**Extracted data entries**

* * *

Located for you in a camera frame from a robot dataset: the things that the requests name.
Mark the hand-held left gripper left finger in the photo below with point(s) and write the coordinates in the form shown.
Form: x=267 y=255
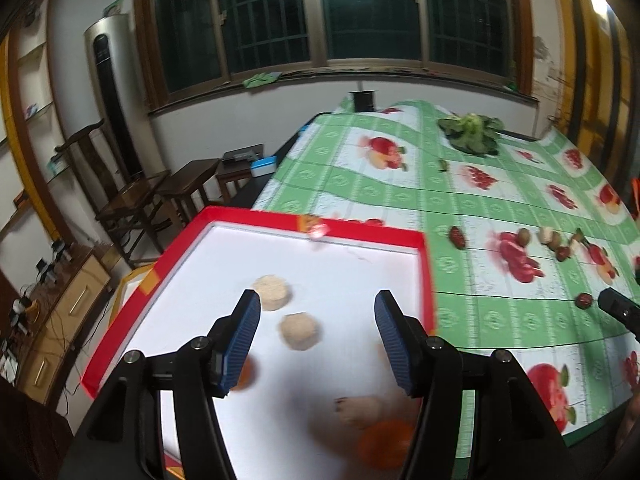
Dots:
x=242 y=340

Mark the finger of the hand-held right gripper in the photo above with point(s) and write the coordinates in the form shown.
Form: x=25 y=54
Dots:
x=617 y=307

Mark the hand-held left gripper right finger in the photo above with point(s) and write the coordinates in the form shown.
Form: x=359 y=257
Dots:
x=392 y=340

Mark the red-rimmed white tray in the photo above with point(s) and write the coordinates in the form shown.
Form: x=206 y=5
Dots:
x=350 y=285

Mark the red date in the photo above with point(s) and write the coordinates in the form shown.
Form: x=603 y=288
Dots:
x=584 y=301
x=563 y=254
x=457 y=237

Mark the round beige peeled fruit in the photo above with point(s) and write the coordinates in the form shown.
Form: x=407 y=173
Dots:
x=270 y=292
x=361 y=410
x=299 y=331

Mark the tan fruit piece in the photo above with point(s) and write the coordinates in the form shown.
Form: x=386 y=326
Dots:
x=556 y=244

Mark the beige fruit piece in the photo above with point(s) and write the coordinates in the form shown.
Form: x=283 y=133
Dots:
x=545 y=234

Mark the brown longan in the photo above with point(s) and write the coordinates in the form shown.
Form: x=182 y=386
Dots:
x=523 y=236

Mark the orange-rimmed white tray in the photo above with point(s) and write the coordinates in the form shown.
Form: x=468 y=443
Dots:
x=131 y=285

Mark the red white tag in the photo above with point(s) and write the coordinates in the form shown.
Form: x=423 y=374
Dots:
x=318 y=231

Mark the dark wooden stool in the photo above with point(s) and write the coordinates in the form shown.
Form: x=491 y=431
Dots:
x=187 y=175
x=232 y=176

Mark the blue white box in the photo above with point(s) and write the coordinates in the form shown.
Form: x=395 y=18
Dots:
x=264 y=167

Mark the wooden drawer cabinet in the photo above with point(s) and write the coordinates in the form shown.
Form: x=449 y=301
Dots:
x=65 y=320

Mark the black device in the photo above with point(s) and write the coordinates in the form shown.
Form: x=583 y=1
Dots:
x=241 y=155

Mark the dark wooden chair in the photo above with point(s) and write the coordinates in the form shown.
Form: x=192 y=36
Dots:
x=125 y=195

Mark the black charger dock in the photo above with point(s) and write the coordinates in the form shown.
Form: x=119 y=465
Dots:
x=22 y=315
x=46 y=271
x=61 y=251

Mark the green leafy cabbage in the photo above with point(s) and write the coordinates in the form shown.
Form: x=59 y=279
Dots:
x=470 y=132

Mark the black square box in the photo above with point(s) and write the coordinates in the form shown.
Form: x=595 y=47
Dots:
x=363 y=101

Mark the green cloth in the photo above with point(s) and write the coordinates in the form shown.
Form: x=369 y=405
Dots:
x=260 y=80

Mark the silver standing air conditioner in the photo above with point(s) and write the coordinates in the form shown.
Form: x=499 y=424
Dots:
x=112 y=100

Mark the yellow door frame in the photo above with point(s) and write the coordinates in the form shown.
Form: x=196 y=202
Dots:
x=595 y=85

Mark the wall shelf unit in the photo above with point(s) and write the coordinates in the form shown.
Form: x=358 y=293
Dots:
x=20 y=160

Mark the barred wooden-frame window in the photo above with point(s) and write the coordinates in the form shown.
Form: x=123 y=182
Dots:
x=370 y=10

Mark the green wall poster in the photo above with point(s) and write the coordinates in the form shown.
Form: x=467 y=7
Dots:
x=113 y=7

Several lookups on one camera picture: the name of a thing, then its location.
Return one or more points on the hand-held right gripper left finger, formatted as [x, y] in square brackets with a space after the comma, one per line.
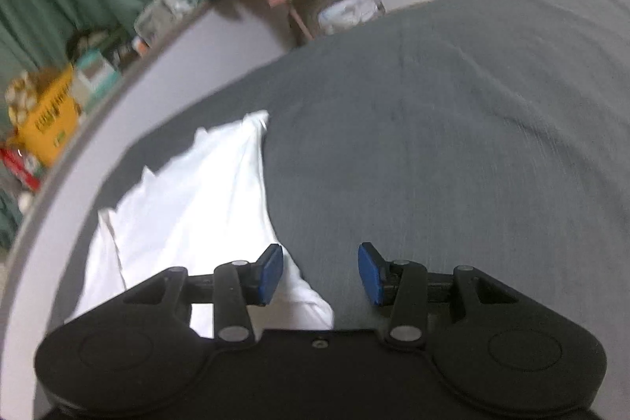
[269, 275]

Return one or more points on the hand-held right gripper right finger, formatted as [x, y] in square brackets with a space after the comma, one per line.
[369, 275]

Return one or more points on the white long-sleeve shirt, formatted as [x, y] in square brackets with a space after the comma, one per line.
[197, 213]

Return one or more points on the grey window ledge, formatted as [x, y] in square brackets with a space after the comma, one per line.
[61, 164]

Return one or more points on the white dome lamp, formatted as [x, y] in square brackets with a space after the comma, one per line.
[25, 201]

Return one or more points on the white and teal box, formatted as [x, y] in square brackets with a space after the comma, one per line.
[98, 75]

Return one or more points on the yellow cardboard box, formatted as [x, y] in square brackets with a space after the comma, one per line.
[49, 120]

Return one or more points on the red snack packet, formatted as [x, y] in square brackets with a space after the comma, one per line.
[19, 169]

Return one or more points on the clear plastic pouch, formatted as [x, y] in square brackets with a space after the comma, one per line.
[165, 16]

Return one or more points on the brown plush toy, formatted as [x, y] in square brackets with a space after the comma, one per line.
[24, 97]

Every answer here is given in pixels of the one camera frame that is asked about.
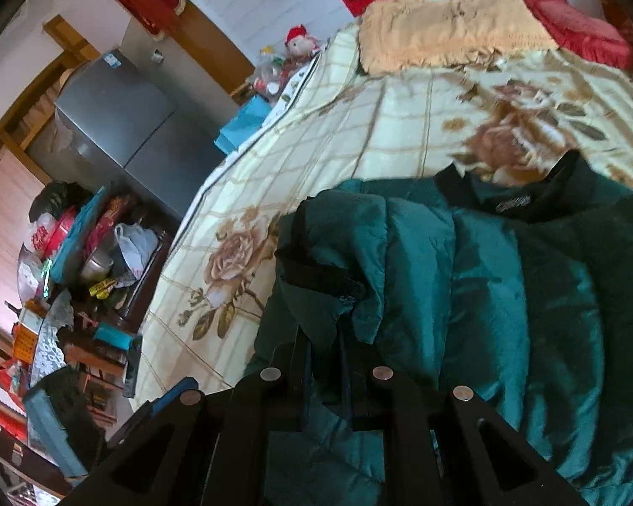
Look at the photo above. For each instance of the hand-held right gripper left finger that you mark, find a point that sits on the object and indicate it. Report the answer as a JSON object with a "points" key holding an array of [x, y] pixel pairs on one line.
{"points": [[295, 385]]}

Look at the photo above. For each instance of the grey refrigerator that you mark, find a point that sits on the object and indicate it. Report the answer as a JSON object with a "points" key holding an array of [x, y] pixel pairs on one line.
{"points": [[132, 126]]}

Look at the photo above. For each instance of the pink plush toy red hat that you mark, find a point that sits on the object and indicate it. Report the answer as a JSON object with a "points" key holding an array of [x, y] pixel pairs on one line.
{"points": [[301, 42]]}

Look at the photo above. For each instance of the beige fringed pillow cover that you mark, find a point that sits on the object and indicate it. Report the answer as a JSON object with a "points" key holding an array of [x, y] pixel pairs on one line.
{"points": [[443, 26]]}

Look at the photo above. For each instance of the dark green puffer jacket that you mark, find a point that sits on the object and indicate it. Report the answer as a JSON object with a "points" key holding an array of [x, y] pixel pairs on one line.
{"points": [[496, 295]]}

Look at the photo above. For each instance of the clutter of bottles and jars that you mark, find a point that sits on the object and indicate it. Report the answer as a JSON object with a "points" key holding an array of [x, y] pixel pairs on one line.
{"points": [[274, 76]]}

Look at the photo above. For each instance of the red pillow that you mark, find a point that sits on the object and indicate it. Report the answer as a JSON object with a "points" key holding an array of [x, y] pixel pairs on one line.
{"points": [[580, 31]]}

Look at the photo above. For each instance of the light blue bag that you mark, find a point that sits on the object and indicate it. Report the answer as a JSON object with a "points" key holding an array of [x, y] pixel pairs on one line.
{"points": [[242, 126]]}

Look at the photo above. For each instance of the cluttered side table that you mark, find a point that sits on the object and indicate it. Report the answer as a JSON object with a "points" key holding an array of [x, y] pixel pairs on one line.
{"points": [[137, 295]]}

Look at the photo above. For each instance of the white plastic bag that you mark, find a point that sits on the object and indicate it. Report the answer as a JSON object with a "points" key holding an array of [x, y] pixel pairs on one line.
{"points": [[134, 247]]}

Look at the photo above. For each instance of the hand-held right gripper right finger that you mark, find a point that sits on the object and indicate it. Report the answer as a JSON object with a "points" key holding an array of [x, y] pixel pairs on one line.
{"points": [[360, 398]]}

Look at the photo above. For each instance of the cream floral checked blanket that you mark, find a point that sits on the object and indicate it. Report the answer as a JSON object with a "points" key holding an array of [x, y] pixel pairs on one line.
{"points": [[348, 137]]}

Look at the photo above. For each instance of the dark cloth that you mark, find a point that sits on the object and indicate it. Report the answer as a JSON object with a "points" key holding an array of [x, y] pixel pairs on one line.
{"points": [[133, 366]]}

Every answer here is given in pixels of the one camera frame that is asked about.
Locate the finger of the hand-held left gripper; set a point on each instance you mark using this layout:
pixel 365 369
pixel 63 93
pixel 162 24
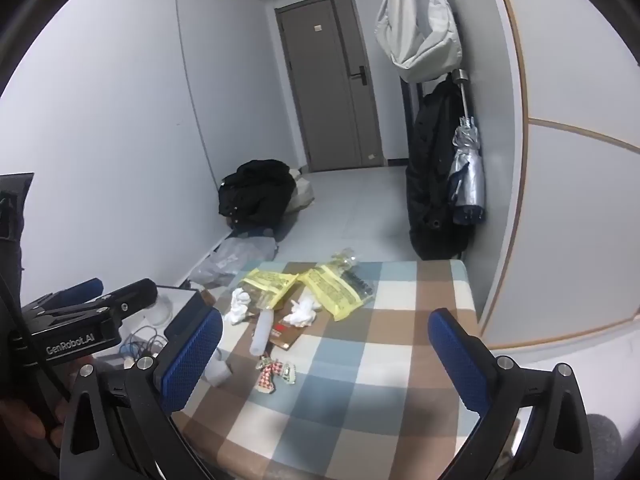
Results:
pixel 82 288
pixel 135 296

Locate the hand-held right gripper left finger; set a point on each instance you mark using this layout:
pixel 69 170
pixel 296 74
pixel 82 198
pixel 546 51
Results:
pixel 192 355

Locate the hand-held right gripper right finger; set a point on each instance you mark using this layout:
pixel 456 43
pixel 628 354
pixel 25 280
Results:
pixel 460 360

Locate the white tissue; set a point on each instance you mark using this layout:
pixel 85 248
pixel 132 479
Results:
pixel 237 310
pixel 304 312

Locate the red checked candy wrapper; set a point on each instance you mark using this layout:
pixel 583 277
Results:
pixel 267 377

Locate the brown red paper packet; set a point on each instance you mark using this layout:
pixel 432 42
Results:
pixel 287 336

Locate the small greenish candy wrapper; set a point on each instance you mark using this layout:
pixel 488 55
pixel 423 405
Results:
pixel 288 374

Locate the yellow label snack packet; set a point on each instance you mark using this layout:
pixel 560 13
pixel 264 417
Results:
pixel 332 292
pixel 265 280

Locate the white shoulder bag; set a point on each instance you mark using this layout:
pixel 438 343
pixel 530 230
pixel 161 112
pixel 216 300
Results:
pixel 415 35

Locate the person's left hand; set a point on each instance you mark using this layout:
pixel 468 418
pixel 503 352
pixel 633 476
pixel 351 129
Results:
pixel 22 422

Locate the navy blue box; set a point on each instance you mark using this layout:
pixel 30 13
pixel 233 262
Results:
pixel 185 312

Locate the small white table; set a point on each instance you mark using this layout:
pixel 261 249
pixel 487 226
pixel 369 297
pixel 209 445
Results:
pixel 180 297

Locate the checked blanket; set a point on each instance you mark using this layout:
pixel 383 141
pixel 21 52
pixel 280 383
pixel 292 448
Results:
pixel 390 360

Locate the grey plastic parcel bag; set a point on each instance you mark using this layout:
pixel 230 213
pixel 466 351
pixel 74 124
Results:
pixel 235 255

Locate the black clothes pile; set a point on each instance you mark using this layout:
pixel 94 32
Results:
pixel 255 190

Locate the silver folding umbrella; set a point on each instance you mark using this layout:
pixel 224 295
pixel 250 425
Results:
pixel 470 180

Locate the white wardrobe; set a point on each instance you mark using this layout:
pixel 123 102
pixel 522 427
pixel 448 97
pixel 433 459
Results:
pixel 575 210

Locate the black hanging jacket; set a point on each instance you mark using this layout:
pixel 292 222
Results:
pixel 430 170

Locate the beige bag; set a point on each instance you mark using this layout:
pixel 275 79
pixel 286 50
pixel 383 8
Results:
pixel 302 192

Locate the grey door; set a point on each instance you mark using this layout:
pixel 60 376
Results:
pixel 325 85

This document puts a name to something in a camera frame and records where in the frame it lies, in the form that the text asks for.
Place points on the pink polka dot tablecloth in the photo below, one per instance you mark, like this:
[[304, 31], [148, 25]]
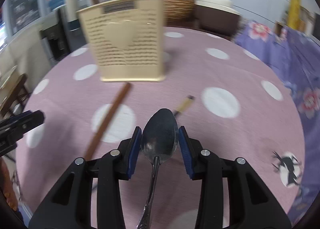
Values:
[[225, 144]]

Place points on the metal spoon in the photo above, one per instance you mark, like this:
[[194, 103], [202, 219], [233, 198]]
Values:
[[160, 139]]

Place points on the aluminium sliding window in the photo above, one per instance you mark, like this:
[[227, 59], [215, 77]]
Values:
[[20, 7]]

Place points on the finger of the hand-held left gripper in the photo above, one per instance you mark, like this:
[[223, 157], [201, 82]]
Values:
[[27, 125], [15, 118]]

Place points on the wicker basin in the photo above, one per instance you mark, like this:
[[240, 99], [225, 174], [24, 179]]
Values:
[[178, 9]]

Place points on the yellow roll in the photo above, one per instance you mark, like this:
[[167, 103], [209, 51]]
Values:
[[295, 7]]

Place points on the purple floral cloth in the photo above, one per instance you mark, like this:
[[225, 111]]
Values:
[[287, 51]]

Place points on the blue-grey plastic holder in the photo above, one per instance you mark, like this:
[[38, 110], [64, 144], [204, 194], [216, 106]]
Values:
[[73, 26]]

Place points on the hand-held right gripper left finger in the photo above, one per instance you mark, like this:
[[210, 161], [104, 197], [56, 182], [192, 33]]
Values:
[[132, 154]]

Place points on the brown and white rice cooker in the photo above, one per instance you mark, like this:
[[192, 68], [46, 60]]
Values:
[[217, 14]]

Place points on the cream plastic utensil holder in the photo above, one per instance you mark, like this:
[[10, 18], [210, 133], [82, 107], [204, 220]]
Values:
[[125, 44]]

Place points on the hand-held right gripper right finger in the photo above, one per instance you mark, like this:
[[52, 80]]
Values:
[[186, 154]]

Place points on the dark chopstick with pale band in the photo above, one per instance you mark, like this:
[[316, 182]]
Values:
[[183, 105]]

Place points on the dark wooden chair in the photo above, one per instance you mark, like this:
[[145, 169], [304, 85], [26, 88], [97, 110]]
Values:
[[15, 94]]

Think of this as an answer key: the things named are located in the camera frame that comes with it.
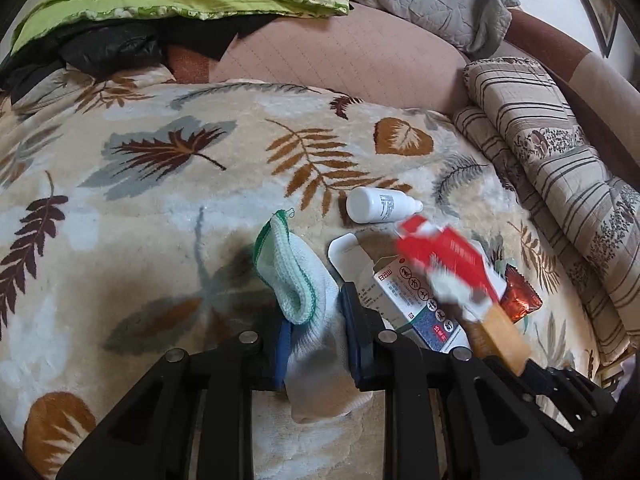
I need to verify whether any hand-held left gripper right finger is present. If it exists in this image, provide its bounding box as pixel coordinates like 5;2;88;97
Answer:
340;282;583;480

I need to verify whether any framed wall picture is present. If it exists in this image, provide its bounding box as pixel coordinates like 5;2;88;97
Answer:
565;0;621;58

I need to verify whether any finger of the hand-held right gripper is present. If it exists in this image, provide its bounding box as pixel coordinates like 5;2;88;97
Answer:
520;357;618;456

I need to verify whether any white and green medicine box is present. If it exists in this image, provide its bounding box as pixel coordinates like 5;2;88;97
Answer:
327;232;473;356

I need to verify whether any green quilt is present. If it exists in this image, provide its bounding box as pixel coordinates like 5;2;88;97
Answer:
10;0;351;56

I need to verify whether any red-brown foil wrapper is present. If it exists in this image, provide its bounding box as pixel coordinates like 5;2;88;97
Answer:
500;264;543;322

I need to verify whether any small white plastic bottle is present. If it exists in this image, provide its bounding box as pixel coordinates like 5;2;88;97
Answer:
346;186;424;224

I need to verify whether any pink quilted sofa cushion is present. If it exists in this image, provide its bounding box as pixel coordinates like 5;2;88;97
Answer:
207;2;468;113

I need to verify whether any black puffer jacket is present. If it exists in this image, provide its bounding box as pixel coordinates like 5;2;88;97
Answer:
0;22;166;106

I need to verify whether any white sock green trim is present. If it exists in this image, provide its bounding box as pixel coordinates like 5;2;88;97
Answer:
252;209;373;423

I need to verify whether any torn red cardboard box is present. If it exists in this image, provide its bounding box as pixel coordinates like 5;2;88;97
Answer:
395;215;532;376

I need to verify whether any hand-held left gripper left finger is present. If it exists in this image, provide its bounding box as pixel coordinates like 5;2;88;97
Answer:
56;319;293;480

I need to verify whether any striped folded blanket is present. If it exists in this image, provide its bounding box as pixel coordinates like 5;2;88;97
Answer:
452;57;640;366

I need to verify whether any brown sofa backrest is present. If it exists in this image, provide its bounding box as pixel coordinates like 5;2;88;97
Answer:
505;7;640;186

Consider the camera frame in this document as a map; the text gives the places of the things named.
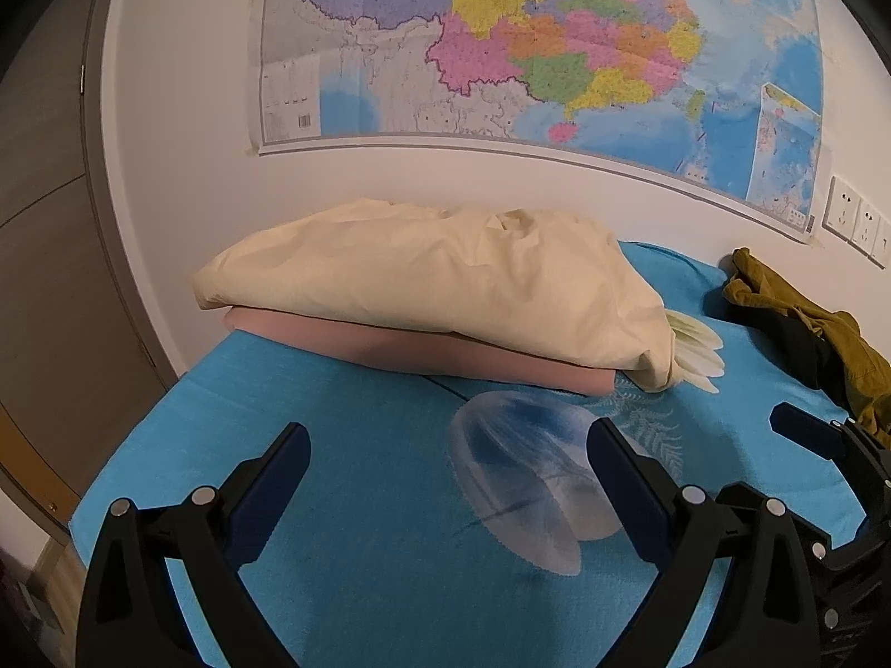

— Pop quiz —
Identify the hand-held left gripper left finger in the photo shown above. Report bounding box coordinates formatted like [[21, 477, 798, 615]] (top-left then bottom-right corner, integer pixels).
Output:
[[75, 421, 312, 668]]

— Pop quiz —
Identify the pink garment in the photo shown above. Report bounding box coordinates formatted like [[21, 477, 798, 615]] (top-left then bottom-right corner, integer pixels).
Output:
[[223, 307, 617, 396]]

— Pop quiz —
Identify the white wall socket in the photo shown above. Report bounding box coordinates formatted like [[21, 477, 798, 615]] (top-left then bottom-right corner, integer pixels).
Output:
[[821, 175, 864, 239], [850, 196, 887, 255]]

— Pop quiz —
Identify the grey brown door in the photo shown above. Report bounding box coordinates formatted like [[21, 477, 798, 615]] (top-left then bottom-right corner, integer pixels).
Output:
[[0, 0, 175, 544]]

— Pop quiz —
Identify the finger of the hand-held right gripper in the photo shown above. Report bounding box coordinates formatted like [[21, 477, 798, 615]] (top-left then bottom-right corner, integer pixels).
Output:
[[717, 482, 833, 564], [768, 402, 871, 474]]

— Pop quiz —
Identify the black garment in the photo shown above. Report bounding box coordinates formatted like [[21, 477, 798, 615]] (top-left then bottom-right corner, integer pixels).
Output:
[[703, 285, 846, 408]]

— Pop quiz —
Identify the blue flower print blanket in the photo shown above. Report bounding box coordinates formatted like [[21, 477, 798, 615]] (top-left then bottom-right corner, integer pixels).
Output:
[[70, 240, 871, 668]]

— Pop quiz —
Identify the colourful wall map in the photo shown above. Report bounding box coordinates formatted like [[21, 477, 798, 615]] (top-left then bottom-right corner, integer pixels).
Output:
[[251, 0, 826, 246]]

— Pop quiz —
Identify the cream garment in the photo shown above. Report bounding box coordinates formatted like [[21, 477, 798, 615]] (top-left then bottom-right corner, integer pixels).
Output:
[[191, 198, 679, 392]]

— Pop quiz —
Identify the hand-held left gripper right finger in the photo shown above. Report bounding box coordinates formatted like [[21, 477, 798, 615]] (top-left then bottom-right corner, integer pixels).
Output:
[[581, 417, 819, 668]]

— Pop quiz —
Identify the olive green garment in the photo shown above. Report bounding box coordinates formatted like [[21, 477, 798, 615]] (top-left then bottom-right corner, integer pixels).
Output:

* * *

Which lines run from the one holding "pixel 161 112" through the one holding "pixel 224 295" in the records above? Repeat them exactly, both included, and nothing more.

**RESULT**
pixel 161 112
pixel 216 300
Results:
pixel 415 35

Locate the person's left hand; set a point on each instance you mark using this layout:
pixel 468 418
pixel 503 352
pixel 633 476
pixel 351 129
Results:
pixel 22 422

Locate the navy blue box; set a point on each instance you mark using this layout:
pixel 30 13
pixel 233 262
Results:
pixel 185 312

Locate the small white table; set a point on each instance you mark using this layout:
pixel 261 249
pixel 487 226
pixel 369 297
pixel 209 445
Results:
pixel 180 297

Locate the checked blanket; set a point on each instance you mark using this layout:
pixel 383 141
pixel 21 52
pixel 280 383
pixel 292 448
Results:
pixel 390 360

Locate the grey plastic parcel bag; set a point on each instance you mark using this layout:
pixel 230 213
pixel 466 351
pixel 74 124
Results:
pixel 235 255

Locate the black clothes pile; set a point on each instance you mark using this layout:
pixel 94 32
Results:
pixel 255 190

Locate the silver folding umbrella; set a point on each instance you mark using this layout:
pixel 224 295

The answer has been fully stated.